* Assignment: In the listing that follows, the lines starting at the one containing "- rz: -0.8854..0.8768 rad" and ending at the one containing "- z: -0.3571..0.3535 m" are to be returned exactly, both boundary lines included, and no others.

---

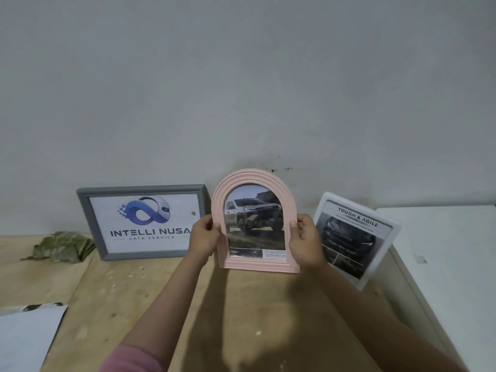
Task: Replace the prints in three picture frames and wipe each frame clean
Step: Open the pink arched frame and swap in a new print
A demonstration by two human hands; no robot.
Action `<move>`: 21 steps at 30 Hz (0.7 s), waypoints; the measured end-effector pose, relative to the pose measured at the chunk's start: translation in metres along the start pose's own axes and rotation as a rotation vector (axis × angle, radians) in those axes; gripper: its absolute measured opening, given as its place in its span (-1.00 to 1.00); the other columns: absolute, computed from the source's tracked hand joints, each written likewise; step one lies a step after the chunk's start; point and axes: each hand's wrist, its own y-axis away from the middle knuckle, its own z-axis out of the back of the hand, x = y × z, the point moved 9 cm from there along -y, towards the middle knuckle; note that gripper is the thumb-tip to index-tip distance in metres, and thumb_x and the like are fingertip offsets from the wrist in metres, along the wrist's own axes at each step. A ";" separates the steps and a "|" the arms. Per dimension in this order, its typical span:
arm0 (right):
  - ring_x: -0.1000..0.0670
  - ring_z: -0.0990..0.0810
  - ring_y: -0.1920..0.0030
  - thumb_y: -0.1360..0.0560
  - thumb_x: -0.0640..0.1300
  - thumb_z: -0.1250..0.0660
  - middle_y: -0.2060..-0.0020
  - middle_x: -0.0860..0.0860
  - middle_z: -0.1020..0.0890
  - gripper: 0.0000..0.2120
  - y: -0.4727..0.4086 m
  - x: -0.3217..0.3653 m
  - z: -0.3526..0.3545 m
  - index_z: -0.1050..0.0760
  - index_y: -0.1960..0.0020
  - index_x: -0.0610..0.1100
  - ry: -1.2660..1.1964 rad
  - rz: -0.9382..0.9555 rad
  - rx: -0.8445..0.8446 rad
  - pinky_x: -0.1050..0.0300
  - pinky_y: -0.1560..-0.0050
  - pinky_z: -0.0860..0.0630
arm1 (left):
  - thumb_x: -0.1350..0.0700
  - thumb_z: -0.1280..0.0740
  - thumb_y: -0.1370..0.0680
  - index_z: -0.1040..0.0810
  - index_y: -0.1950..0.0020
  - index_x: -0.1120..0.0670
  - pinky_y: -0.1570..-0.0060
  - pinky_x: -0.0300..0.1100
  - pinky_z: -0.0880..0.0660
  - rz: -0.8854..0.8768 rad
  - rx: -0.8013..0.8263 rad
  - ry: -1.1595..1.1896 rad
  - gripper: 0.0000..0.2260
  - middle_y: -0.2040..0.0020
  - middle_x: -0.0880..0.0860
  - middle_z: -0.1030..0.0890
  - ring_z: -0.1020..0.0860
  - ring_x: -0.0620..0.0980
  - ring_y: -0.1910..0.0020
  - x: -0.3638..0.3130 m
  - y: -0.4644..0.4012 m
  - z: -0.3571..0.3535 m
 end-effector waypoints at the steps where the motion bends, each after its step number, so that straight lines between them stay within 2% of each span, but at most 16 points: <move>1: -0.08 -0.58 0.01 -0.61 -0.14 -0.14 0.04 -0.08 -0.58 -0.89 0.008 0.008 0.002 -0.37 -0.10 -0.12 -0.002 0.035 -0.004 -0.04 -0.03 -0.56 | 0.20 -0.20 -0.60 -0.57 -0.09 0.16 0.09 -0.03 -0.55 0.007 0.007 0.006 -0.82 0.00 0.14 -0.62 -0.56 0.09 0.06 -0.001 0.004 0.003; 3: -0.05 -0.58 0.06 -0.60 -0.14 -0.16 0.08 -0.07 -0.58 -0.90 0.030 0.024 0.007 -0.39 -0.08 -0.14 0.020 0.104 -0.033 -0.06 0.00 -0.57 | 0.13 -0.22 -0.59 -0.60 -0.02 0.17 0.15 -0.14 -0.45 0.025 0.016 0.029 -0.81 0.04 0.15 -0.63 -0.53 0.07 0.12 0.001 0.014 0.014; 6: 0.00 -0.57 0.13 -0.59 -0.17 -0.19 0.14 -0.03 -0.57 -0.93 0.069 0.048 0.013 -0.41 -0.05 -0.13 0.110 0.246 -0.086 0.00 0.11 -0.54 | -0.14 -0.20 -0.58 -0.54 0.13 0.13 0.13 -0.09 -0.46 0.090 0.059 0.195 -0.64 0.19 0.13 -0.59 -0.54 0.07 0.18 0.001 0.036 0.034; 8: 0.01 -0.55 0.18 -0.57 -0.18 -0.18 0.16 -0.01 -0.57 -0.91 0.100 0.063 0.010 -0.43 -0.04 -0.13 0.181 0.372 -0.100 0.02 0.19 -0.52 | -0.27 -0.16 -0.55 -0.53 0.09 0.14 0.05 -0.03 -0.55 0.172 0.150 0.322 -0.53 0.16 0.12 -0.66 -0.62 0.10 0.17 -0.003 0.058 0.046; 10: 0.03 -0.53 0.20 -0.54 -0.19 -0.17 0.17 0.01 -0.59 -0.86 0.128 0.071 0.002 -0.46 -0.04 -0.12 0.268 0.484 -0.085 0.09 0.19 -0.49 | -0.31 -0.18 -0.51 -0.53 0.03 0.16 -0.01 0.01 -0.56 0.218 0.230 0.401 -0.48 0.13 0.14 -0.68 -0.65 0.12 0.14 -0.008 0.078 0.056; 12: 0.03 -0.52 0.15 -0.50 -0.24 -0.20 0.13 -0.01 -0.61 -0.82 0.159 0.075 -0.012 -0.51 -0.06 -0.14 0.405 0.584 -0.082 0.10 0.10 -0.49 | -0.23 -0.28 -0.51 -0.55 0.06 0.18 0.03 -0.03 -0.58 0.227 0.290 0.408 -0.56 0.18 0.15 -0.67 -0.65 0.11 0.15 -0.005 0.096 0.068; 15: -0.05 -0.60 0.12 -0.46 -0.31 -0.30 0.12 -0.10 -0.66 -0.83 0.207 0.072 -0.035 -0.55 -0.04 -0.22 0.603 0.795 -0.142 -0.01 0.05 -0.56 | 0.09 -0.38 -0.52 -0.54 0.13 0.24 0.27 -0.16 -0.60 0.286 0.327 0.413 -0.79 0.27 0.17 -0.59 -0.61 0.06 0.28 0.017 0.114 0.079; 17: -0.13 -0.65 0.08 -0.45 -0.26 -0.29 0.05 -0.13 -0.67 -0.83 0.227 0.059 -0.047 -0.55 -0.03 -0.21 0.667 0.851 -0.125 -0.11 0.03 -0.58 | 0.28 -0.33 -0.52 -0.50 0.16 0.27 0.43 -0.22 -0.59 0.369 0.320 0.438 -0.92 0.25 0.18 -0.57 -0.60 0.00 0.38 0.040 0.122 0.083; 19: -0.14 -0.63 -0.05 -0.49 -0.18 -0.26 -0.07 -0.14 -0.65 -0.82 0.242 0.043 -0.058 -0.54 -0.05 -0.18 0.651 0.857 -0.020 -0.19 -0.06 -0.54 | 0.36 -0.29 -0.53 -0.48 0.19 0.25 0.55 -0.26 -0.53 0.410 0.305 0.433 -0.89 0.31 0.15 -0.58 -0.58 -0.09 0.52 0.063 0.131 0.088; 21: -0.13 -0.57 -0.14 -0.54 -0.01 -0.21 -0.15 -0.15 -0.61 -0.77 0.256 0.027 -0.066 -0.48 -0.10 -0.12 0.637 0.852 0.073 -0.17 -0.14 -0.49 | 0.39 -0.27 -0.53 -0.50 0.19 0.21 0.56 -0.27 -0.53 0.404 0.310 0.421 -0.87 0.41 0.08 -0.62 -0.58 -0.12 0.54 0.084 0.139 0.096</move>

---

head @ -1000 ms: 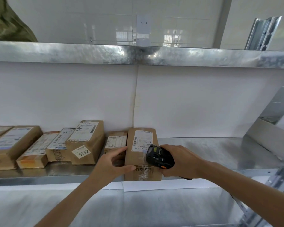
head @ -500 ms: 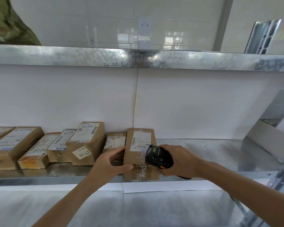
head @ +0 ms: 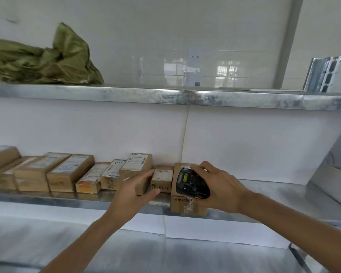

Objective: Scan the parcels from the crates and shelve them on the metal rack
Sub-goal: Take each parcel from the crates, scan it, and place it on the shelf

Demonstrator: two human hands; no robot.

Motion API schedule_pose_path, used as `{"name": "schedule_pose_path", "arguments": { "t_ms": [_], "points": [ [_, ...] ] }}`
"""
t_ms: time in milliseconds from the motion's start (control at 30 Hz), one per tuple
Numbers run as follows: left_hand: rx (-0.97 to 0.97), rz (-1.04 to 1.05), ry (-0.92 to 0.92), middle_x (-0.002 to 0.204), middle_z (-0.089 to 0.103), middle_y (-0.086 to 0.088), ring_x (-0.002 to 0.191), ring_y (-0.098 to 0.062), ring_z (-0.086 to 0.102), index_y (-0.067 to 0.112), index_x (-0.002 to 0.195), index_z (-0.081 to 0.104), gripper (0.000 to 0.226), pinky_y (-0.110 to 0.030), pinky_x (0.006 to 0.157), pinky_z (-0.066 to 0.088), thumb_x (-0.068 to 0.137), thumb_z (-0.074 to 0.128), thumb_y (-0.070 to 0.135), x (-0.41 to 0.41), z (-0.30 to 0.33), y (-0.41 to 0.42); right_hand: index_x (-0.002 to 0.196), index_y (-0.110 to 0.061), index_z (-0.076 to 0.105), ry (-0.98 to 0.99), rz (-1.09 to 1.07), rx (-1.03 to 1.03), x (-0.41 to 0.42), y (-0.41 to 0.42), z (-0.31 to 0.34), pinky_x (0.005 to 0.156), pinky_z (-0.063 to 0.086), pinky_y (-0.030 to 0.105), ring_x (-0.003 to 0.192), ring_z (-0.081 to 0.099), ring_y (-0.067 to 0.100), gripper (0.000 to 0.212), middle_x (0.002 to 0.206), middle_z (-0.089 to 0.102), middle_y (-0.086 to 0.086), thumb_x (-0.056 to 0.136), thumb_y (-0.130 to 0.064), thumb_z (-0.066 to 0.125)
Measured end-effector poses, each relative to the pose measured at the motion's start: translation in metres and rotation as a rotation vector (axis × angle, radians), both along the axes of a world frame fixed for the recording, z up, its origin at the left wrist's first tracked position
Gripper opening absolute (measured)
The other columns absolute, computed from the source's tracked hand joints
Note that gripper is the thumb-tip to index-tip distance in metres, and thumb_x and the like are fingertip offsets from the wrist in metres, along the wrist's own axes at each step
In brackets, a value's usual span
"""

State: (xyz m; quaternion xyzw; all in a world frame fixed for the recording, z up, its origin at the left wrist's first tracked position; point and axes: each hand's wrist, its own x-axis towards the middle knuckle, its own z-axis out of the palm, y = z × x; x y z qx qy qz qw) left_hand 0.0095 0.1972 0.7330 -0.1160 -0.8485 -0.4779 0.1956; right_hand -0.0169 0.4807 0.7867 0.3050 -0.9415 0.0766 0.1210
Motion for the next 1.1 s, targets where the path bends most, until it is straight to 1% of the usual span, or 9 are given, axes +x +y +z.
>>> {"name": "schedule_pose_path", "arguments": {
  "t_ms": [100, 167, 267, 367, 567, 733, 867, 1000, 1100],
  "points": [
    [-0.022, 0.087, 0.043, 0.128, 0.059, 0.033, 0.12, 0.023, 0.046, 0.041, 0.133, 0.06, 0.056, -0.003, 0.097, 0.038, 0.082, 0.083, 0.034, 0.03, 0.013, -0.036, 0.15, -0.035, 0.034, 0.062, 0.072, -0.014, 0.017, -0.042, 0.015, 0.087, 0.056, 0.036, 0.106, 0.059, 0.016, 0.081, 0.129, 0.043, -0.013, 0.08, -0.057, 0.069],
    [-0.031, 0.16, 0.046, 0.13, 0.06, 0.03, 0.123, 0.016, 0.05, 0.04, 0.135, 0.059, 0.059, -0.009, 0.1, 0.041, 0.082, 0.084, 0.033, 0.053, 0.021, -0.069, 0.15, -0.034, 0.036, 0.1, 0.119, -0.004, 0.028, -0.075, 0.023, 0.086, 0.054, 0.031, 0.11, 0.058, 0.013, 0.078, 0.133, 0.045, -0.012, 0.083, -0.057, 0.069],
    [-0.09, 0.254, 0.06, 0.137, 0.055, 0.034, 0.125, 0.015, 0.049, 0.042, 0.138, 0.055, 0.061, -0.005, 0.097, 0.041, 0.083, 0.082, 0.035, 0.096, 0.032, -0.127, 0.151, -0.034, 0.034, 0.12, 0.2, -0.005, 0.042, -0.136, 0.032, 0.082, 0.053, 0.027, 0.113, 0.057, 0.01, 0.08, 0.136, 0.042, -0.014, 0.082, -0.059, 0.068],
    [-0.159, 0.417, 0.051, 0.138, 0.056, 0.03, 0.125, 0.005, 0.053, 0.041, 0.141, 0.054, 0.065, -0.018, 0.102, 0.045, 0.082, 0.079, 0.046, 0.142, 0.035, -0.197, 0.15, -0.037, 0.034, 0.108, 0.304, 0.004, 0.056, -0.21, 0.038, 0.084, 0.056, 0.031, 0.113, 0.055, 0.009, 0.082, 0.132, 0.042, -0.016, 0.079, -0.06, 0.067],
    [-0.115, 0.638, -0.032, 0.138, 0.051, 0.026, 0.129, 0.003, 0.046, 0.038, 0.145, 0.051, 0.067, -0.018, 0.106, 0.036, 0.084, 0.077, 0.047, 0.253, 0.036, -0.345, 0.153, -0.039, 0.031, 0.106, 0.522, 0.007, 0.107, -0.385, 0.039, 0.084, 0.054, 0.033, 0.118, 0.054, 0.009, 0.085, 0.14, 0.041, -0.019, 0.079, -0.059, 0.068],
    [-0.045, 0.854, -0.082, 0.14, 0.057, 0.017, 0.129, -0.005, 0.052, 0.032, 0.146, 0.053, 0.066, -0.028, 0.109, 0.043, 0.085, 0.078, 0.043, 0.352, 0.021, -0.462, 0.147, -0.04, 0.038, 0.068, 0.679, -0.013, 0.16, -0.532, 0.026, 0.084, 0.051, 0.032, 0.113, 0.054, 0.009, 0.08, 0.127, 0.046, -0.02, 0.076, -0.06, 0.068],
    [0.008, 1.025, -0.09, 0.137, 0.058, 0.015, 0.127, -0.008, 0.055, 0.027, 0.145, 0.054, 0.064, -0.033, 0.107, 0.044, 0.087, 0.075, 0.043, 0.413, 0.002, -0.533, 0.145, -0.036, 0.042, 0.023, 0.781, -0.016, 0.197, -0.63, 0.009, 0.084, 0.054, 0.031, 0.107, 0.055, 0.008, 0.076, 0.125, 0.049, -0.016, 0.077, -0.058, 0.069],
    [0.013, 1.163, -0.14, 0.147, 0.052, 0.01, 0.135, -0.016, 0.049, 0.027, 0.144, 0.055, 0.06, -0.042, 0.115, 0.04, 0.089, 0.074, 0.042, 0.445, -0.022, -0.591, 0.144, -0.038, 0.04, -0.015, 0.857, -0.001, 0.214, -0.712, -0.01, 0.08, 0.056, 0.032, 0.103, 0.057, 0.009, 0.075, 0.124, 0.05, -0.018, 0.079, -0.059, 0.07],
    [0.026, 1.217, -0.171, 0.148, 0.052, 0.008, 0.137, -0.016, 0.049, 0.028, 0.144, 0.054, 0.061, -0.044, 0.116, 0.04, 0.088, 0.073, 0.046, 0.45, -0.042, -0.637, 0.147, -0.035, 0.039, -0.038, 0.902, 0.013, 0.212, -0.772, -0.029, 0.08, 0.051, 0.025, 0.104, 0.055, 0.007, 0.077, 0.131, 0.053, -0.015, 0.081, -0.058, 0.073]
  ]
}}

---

* Answer section:
  - rz: -0.8854..0.8768 rad
  - rx: -0.8013..0.8263 rad
  - ry: -1.1595..1.1896 rad
  - gripper: 0.0000..0.2260
  - middle_y: -0.2040..0.0020
  - middle_x: -0.0880..0.0860
  - middle_z: -0.1030..0.0890
  - ring_z: -0.1020..0.0860
  - ring_x: -0.0620..0.0980
  - ring_y: -0.1910..0.0020
  - x: -0.3638..0.3130 m
  - y: -0.4644..0.4012 m
  - z: -0.3571..0.3535 m

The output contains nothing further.